Le consortium Sos Civisme Bénin – Banouto a organisé, les 9 et 10 juin à Bohicon, un atelier pour valider le rapport de son étude documentée sur les faits de corruption sexuelle à Abomey-Calavi, Cotonou, Parakou et Porto-Novo. L’étude a été réalisée dans le cadre du projet « Stop corruption sexuelle, Stop Vbg » porté par le consortium et financé par l’Agence française de développement (Afd) via Expertise France.
Estelle Akpa-N’Kakou, directrice exécutive de Sos Civisme Bénin, représentante du Consortim Sos Civisme Bénin – Banouto est catégorique : « la corruption sexuelle demeure l’une des formes les plus insidieuses de corruption. » Exercé dans le « silence, les rapports de pouvoir et dans des contextes de vulnérabilité », le phénomène influe négativement sur les victimes et leurs proches. La corruption sexuelle « porte atteinte à la dignité humaine, compromet l’égalité d’accès aux services publics, affaiblit la confiance des citoyens envers les institutions et contribue à la perpétuation des inégalités entre les femmes et les hommes », a déclaré Estelle Akpa-N’Kakou.
Contrairement à la croyance populaire, « les hommes sont également touchés par ce phénomène », même si les femmes sont les victimes majoritaires. De plus, il subsiste une « culture du silence autour du phénomène, ce qui installe le lit de l’impunité pour les auteurs », constate le consortium. Aussi, la corruption sexuelle « reste encore insuffisamment documentée », a indiqué sa représentante.
Ces constats sont le fruit d’une étude documentée qui a pris en compte les communes d’Abomey-Calavi, Cotonou, Parakou et Porto-Novo.
Asymétrie du pouvoir, trauma généralisé…
L’étude a révélé des facteurs qui confortent les auteurs de ces forfaits dans leurs actions. Il y a dans un premier temps L’exploitation systématique d’un rapport d’autorité hiérarchique, académique ou administratif.
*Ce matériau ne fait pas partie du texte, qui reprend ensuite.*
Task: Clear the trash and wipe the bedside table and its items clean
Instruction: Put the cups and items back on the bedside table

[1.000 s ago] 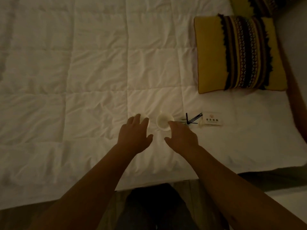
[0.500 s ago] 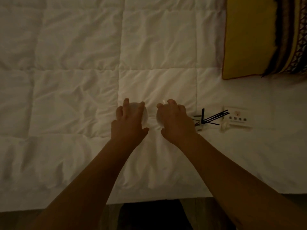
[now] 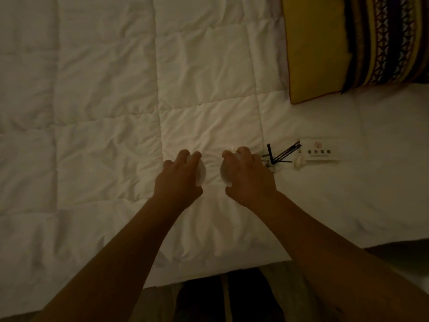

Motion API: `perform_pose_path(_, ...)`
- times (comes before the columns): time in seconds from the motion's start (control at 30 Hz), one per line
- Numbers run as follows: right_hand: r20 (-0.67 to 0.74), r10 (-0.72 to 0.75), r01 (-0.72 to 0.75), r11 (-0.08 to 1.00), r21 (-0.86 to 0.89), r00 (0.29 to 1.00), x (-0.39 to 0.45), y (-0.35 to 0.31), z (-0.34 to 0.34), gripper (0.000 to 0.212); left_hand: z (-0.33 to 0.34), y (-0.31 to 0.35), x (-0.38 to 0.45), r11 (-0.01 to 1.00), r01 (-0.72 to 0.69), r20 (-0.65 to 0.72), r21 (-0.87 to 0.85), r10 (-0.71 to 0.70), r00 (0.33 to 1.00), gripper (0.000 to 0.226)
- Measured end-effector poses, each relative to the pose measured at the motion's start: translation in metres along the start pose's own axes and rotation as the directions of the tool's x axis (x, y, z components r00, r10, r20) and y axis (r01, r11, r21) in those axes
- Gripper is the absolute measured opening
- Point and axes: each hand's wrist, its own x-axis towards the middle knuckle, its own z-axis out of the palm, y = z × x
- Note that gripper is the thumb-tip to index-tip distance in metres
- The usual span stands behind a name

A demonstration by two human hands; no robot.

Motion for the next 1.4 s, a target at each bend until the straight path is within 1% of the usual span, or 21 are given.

Dans les cas de refus, la victime « fait presque systématiquement face à des mesures de rétorsion, des blocages administratifs ou des sanctions académiques », souligne le consortium.
L’enquête souligne un trauma psychologique généralisé chez les victimes de corruption sexuelle. Elle met en lumière un « silence massif ». La plupart des victimes, selon les résultats de l’étude, « choisissent de se taire ». Ce mutisme tire sa source des blocages au plan psychologique, social, institutionnels et bien d’autres. Ce qui se manifeste généralement par de la culpabilisation, la peur de la stigmatisation ou encore une absence flagrante de canaux de plainte fonctionnels, accessibles et sécurisés, ce qui consolide une impunité structurelle.
Il y a également la dépendance matérielle de la victime vis-à-vis de l’auteur des faits, combinée aux coûts prohibitifs des procédures ou encore les menaces directes de représailles. L’atelier de validation du rapport de l’étude a réuni institutions et structures étatiques, collectivités locales et acteurs de la société civile.
Pour Alexis Quenum, représentant du président du Conseil économique et social (Ces), le rapport présente les résultats d’un travail « rigoureux et participatif ». « Il constitue un outil précieux pour mieux comprendre les réalités du terrain et orienter l’action publique en faveur de la protection des personnes vulnérables et de la promotion de la bonne gouvernance », a-t-il déclaré.
La représentante de l’Institut national de la femme (Inf), Yolande Fleury, a salué la réalisation de cette étude qui vient mettre en lumière un phénomène encore très peu documenté au Bénin. « Il est certain que bien cerner la réalité permettra de mieux la combattre », a-t-elle souligné.
Mobilisation collective contre la corruption sexuelle
Le consortium Sos Civisme Bénin – Banouto a mené cette étude dans le cadre du projet « Stop corruption sexuelle, Stop VBG ». Mis en œuvre depuis octobre 2025 pour une durée de 18 mois, ce projet ambitionne de « contribuer à la prévention et à la réduction des faits de corruption sexuelle et des violences basées sur le genre ».
Pour ce faire, le consortium Sos Civisme Bénin – Banouto entend fédérer toutes les énergies contre ces fléaux à travers sensibilisation, mobilisation citoyenne, plaidoyer institutionnel et renforcement des capacités des acteurs concernés.
« Nous sommes convaincus que seule une mobilisation collective des institutions publiques, des collectivités territoriales, des organisations de la société civile, des médias, des partenaires techniques et financiers ainsi que des communautés permettra d’obtenir des résultats durables dans ce combat. », a déclaré Estelle Akpa-N’Kakou, directrice exécutive de Sos Civisme Bénin et représentante du consortium.